The variables are as follows:

  • That on which the focus, gaze or attention is placed. The context is plural and it is not the same to focus on one thing or another.
  • The subjective interpretation of what is being focused on. Respecting reality, one is free to interpret something in terms of failure or teaching, brake or impulse. The best interpretations are those that provide compelling reasons to continue in the struggle for personal progress and in the struggle to make valuable contributions to others.
  • The emotional state, the feeling, the energy, which provokes the subjective interpretation.
  • The standards of demand with which one chooses to operate in the different areas of life. Self-demand is correlated with the intensity and nature of emotions. Thus, high and positive energy predisposes one to set high standards. Negative and/or low intensity energies are usually correlated with low quality standards of behavior.
  • The routines, the habits, that are generated around the standards of demand that one has decided to have.

The first approach, therefore, is to train the drivers of cultural change to make it a springboard for personal growth that enhances their leadership, influencing capacity and personal credibility.

The following ten tips can be useful in fostering the personal growth of culture change drivers:

  1. Train and coach oneself in the inner game, and as a result revise the standards of self-demand linked to fostering mutual respect and trust.
  2. Review personal purpose to give positive meaning to the work and the challenge of cultural change. The intention is to accumulate compelling reasons to do more of what is right and honest, and less of what is easy and selfish.
  3. Increase self-demand in activities that provide physical, intellectual, emotional and spiritual energy. To undertake challenging goals, it is necessary to renew the energy that wears out and to accumulate reserves.
  4. Schedule pending conversations. Conversations are the best tool for improving relationships that have cooled or deteriorated. A good conversation involves listening and asking questions; therefore it is a great training of “soft” leadership skills. Giving and receiving feedback is a stimulus to improve one’s own and others’ talent.
  5. Avoid cynicism. Cynicism occurs when there is a convergence of a lack of psychological security to express one’s own ideas, on the one hand, and deterioration in relationships, on the other. Cynicism is corrosive and does no one any good.
  6. Healing emotional wounds, if any. Everything that binds to the past takes away the future. Resentment or frustration are usually the product of emotional wounds that have not been healed. From resentment it is impossible to build anything positive.
  7. Incorporate new values to the way of thinking. Wisdom is the knowledge (the good values) that give flavor to life; to what is cooked in the head and in the heart. Spend time with books, videos and movies that teach values.
  8. Anticipate and prepare for the next career cycle. Every seven years there is usually a clear opportunity for change. The ambition is to make the next cycle a more enriching period than the current one.
  9. Learn to develop a transforming look. This consists of looking at others “seeing” how they could become, not how they are today. The expectations we have about others influence the expectations that person has about him/herself.
  10. Contribute to the company having an exciting and mobilizing purpose. A company cannot limit itself to distributing tasks. A manager must contribute to the two B’s that drive behavior: believing and belonging.

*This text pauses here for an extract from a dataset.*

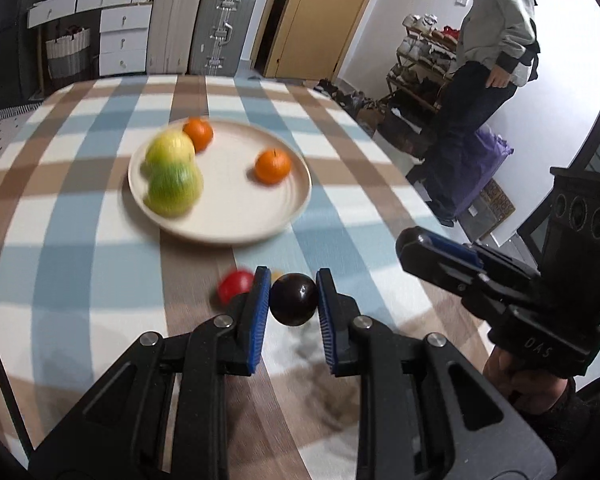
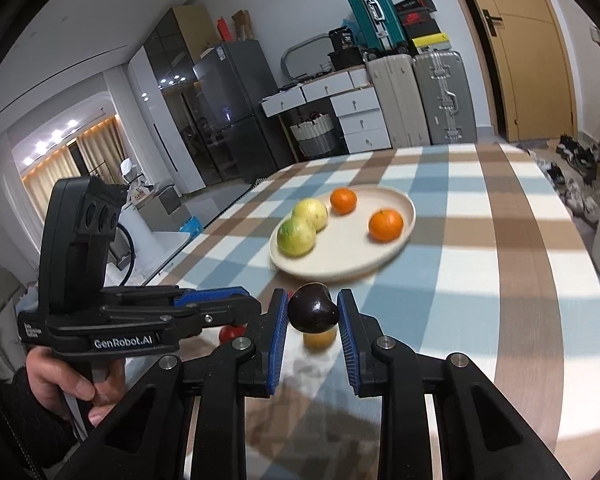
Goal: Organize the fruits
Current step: 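Lift both held dark plums and carry them over the white plate, then open both grippers to drop the plums onto the plate, then withdraw both grippers from the plate toward the tomatoes and kiwis, then close left gripper on a red tomato while right gripper closes on a brown kiwi, then carry the held tomato and kiwi over the white plate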
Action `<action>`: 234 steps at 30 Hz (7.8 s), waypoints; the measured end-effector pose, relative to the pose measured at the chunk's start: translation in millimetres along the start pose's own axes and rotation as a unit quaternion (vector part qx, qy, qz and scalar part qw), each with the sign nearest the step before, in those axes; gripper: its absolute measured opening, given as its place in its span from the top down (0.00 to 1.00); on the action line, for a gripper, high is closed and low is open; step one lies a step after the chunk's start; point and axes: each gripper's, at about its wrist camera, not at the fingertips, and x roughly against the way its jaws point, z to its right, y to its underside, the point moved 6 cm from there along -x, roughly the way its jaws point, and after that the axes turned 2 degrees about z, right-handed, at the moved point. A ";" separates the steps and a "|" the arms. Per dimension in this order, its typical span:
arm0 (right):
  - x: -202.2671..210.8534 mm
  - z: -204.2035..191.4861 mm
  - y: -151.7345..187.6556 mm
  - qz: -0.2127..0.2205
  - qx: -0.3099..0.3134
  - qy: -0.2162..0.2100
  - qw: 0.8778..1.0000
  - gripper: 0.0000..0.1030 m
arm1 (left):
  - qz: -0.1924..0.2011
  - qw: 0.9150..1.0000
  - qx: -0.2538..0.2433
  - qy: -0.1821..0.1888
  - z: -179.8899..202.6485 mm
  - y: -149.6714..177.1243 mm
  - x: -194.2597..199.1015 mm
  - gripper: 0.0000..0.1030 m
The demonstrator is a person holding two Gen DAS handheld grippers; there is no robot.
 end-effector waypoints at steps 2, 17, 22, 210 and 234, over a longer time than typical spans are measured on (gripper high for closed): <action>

All these suggestions can contribute to the personal growth of the drivers of cultural change, increasing the sense of duty and responsibility to contribute to making the air that is breathed in the company cleaner.

The exemplarity of the drivers of the cultural change must become a great source of inspiration for the components of the company, and a good reference of the type of change in the behaviors that are to be promoted in the cultural change for the good of the company.